Your task is to restate the listing word for word without the pictures.

═════ ENTRIES PROVIDED

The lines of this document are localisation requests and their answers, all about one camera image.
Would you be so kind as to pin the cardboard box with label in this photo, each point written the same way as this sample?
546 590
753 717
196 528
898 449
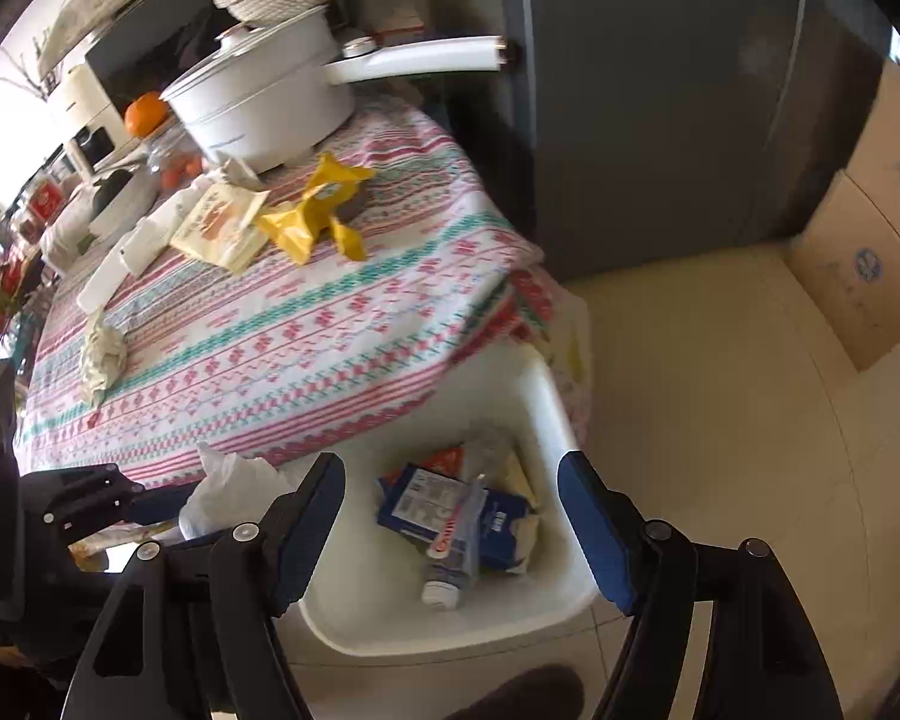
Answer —
892 142

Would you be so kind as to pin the orange fruit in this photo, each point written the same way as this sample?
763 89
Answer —
146 114

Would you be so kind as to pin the yellow wrapper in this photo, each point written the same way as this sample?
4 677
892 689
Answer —
307 217

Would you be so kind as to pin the white electric pot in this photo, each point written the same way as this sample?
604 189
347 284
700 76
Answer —
262 120

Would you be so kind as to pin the cream kitchen appliance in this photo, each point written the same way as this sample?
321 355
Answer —
82 101

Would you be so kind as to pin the jar with red contents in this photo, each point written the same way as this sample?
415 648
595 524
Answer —
41 202

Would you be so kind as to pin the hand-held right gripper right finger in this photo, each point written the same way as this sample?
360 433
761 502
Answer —
596 540

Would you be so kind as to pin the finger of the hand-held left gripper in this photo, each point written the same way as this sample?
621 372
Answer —
161 504

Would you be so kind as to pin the white plastic bag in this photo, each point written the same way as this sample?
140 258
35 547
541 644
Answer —
229 484

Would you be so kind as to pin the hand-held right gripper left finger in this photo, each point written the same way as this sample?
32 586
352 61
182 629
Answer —
311 532

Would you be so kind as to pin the patterned tablecloth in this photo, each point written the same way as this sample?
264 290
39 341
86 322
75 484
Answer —
307 330

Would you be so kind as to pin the beige snack packet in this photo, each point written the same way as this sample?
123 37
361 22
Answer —
217 229

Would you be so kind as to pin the small brown box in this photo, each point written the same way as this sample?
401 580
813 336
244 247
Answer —
401 26

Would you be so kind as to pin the white plastic bin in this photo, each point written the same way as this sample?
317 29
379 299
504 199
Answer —
390 615

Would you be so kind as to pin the grey refrigerator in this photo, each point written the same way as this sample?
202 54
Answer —
645 127

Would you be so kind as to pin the crumpled paper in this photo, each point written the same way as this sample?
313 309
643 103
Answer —
103 360

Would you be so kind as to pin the blue printed carton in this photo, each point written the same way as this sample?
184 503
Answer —
420 502

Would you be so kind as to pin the white bowl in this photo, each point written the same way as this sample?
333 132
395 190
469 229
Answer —
124 214

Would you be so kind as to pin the avocado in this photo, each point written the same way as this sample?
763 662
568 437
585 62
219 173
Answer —
116 187

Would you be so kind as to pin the clear plastic bottle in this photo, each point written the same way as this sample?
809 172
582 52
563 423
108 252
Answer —
450 562

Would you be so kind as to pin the white packet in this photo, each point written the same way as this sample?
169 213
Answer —
131 255

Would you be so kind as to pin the glass jar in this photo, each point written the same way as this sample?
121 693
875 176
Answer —
176 169

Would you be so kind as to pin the white dotted cloth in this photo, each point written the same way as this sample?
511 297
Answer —
64 229

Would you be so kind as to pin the large cardboard box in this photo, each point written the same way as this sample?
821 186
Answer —
855 277

══════════

**TASK RESULT:**
The lines of this document are localisation requests and their answers, all about one camera image.
Would you be so kind as to pin the cardboard box with label in this photo, each point written the same way as this sample?
546 590
753 717
196 528
898 449
Answer —
892 142

Would you be so kind as to pin the orange fruit in this photo, each point written the same way as this sample?
763 89
Answer —
146 114

Would you be so kind as to pin the yellow wrapper in this photo, each point written the same way as this sample?
4 677
892 689
Answer —
307 217

Would you be so kind as to pin the white electric pot in this photo, each point written the same way as this sample?
604 189
347 284
700 76
Answer —
262 120

Would you be so kind as to pin the cream kitchen appliance in this photo, each point written the same way as this sample?
321 355
Answer —
82 101

Would you be so kind as to pin the jar with red contents in this photo, each point written the same way as this sample?
415 648
595 524
Answer —
41 202

Would you be so kind as to pin the hand-held right gripper right finger in this photo, each point written the same way as this sample?
360 433
761 502
Answer —
596 540

Would you be so kind as to pin the finger of the hand-held left gripper in this photo, each point written the same way as this sample?
621 372
Answer —
161 504

Would you be so kind as to pin the white plastic bag in this photo, each point written the same way as this sample?
140 258
35 547
541 644
Answer —
229 484

Would you be so kind as to pin the hand-held right gripper left finger in this photo, each point written the same way as this sample?
32 586
352 61
182 629
Answer —
311 532

Would you be so kind as to pin the patterned tablecloth in this photo, each point written the same way as this sample?
264 290
39 341
86 322
75 484
Answer —
307 330

Would you be so kind as to pin the beige snack packet in this photo, each point written the same way as this sample?
123 37
361 22
Answer —
217 229

Would you be so kind as to pin the small brown box in this photo, each point written the same way as this sample?
401 580
813 336
244 247
Answer —
401 26

Would you be so kind as to pin the white plastic bin in this photo, each point written the same way as this sample?
317 29
379 299
504 199
Answer —
390 615

Would you be so kind as to pin the grey refrigerator in this photo, each point written the same way as this sample?
202 54
Answer —
645 127

Would you be so kind as to pin the crumpled paper in this photo, each point written the same way as this sample?
313 309
643 103
Answer —
103 360

Would you be so kind as to pin the blue printed carton in this photo, each point written the same way as this sample?
184 503
Answer —
420 502

Would you be so kind as to pin the white bowl in this photo, each point written the same way as this sample?
333 132
395 190
469 229
Answer —
124 214

Would you be so kind as to pin the avocado in this photo, each point written the same way as this sample?
763 662
568 437
585 62
219 173
Answer —
116 187

Would you be so kind as to pin the clear plastic bottle in this photo, each point written the same way as this sample?
809 172
582 52
563 423
108 252
Answer —
450 562

Would you be so kind as to pin the white packet in this photo, each point written the same way as this sample?
169 213
Answer —
131 255

Would you be so kind as to pin the glass jar in this photo, each point written the same way as this sample?
121 693
875 176
Answer —
176 169

Would you be so kind as to pin the white dotted cloth in this photo, each point written the same way as this sample?
511 297
Answer —
64 229

Would you be so kind as to pin the large cardboard box in this photo, each point written the same way as this sample?
821 186
Answer —
855 277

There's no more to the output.